PROBLEM TO SOLVE:
This exercise calls for the listing to be set down exactly.

RAW DATA:

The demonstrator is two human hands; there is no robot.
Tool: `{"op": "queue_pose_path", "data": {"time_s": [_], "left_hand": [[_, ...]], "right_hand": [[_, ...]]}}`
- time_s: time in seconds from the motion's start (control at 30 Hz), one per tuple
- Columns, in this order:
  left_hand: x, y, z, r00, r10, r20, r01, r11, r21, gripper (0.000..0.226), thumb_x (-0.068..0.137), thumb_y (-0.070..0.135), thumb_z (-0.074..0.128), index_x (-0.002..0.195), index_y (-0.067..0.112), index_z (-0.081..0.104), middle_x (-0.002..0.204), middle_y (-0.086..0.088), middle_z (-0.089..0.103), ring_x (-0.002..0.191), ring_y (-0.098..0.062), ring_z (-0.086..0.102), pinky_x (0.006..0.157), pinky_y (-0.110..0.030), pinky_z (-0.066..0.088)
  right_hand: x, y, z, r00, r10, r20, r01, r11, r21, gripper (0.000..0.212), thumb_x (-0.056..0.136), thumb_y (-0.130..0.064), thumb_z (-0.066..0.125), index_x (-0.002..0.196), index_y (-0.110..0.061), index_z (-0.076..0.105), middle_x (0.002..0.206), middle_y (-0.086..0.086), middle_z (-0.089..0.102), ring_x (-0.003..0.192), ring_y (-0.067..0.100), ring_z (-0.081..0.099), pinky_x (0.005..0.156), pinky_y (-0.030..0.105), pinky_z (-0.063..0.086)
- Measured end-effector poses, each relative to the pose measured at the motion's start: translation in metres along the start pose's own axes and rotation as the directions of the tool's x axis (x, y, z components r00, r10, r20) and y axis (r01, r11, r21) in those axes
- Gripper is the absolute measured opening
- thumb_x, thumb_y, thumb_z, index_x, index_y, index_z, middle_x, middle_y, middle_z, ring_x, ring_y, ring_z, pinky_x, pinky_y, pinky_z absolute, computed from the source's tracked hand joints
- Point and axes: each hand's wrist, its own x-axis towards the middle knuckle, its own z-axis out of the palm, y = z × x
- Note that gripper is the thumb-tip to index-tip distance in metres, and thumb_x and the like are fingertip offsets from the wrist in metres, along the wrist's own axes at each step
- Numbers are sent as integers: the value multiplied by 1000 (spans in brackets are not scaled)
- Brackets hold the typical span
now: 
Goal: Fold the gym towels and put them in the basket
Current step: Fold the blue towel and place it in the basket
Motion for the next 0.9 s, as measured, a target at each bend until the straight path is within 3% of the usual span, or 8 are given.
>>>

ANSWER SECTION:
The demonstrator is two human hands; there is no robot.
Tool: `{"op": "queue_pose_path", "data": {"time_s": [_], "left_hand": [[_, ...]], "right_hand": [[_, ...]]}}`
- time_s: time in seconds from the motion's start (control at 30 Hz), one per tuple
- Columns, in this order:
  left_hand: x, y, z, r00, r10, r20, r01, r11, r21, gripper (0.000..0.226), thumb_x (-0.068..0.137), thumb_y (-0.070..0.135), thumb_z (-0.074..0.128), index_x (-0.002..0.195), index_y (-0.067..0.112), index_z (-0.081..0.104), middle_x (-0.002..0.204), middle_y (-0.086..0.088), middle_z (-0.089..0.103), ring_x (-0.002..0.191), ring_y (-0.098..0.062), ring_z (-0.086..0.102), pinky_x (0.006..0.157), pinky_y (-0.110..0.030), pinky_z (-0.066..0.088)
  right_hand: x, y, z, r00, r10, r20, r01, r11, r21, gripper (0.000..0.212), thumb_x (-0.056..0.136), thumb_y (-0.130..0.064), thumb_z (-0.066..0.125), index_x (-0.002..0.196), index_y (-0.110..0.061), index_z (-0.076..0.105), middle_x (0.002..0.206), middle_y (-0.086..0.086), middle_z (-0.089..0.102), ring_x (-0.003..0.192), ring_y (-0.067..0.100), ring_z (-0.081..0.099), pinky_x (0.005..0.156), pinky_y (-0.030..0.105), pinky_z (-0.063..0.086)
- Measured end-effector poses, each relative to the pose measured at the motion's start: translation in metres along the start pose's own axes and rotation as the directions of the tool's x axis (x, y, z components r00, r10, r20) and y axis (r01, r11, r21) in those axes
- Gripper is the absolute measured opening
- thumb_x, thumb_y, thumb_z, index_x, index_y, index_z, middle_x, middle_y, middle_z, ring_x, ring_y, ring_z, pinky_x, pinky_y, pinky_z absolute, computed from the source's tracked hand joints
- Point and axes: each hand's wrist, its own x-axis towards the middle knuckle, its own z-axis out of the palm, y = z × x
- Note that gripper is the thumb-tip to index-tip distance in metres, and thumb_x and the like are fingertip offsets from the wrist in metres, along the wrist's own axes at each step
- Numbers are sent as integers: the value multiplied by 1000 (spans in brackets are not scaled)
- Brackets hold the typical span
now: 
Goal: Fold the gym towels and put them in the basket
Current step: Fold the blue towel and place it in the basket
Motion for the next 0.9 s, as measured, a target at each bend until the straight path is within 3% of the usual span, or 8 are given.
>>>

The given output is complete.